WHAT IS REQUIRED
Without including any pictures, copy every line below exactly.

Top of DATA BLOCK

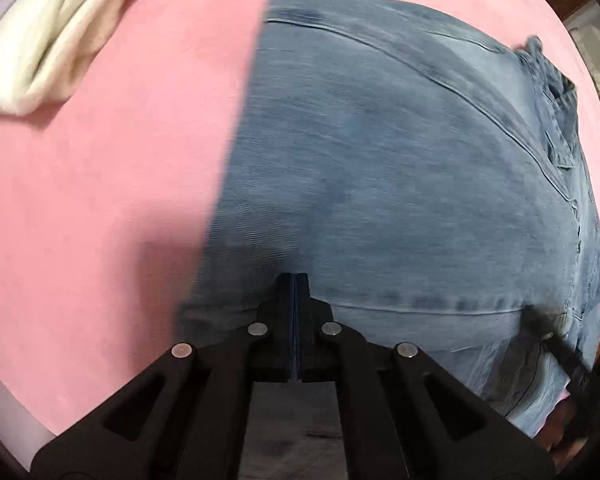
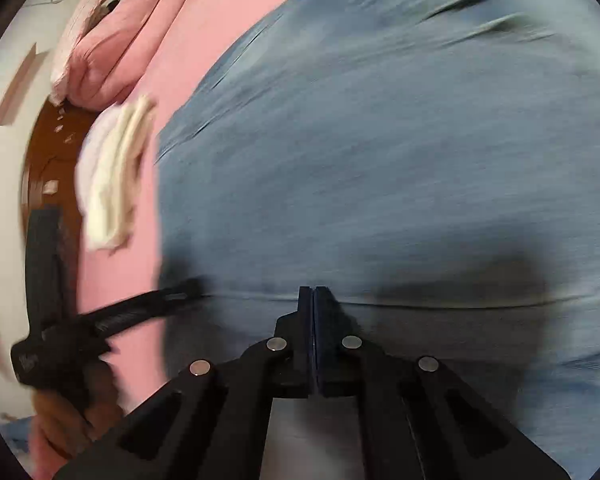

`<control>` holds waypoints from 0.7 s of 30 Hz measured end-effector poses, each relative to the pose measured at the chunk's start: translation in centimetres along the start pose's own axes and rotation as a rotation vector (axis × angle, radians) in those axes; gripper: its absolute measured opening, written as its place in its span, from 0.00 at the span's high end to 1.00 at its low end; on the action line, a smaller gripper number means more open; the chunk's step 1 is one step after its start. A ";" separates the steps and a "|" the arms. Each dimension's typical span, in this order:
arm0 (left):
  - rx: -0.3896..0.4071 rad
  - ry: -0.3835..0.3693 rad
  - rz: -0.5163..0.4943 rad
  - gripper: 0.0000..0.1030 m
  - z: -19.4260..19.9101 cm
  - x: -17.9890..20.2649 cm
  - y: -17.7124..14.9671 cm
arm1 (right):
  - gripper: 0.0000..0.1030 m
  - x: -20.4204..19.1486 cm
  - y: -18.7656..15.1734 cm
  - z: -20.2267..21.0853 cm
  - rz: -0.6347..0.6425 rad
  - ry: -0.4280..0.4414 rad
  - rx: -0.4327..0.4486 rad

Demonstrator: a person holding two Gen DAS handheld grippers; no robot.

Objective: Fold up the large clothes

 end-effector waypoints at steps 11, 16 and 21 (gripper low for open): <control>0.032 -0.151 -0.007 1.00 2.8 3.4 -1.2 | 1.00 2.9 0.1 9.7 -0.019 -0.058 0.116; 0.067 -0.141 -0.031 1.00 1.3 6.2 2.5 | 1.00 -2.6 2.2 2.4 -0.050 0.145 0.036; 0.163 -0.061 -0.018 1.00 0.2 6.3 8.8 | 1.00 -4.0 6.3 -3.9 -0.075 0.208 0.041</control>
Point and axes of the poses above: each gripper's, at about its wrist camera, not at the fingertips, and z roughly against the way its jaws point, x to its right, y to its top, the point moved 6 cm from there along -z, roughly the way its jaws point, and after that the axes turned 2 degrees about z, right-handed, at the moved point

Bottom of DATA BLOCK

RESULT OF THIS TASK
`<control>` holds waypoints from 0.7 s of 30 Hz measured end-effector poses, each relative to the pose measured at the chunk's start: translation in centimetres along the start pose's own axes and rotation as a rotation vector (axis × angle, radians) in those axes; gripper: its absolute measured opening, written as its place in its span, from 0.00 at the span's high end to 1.00 at its low end; on the action line, a smaller gripper number means more open; the chunk's step 1 is one step after its start. A ";" separates the steps and a "|" the arms. Each dimension's typical span, in this order:
arm0 (left):
  - rx: -0.3896..0.4071 rad
  - ry: -0.3835..0.3693 rad
  - rz: -0.5163..0.4943 rad
  - gripper: 0.0000..0.1030 m
  - z: -19.4260..19.9101 cm
  - x: -17.9890..20.2649 cm
  - y: -17.7124..14.9671 cm
arm1 (right):
  - gripper: 0.0000..0.1030 m
  - x: -20.4204..19.1486 cm
  - y: -18.7656..15.1734 cm
  - z: -20.2267..21.0853 cm
  - rz: -0.6347..0.6425 rad
  - ry: -0.4280..0.4414 rad
  - rx: -0.4327..0.4486 rad

Demonstrator: a person holding two Gen DAS handheld grippers; no robot.

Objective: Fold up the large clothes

 end-effector waypoints at steps 11, 16 and 21 (gripper low for open): <control>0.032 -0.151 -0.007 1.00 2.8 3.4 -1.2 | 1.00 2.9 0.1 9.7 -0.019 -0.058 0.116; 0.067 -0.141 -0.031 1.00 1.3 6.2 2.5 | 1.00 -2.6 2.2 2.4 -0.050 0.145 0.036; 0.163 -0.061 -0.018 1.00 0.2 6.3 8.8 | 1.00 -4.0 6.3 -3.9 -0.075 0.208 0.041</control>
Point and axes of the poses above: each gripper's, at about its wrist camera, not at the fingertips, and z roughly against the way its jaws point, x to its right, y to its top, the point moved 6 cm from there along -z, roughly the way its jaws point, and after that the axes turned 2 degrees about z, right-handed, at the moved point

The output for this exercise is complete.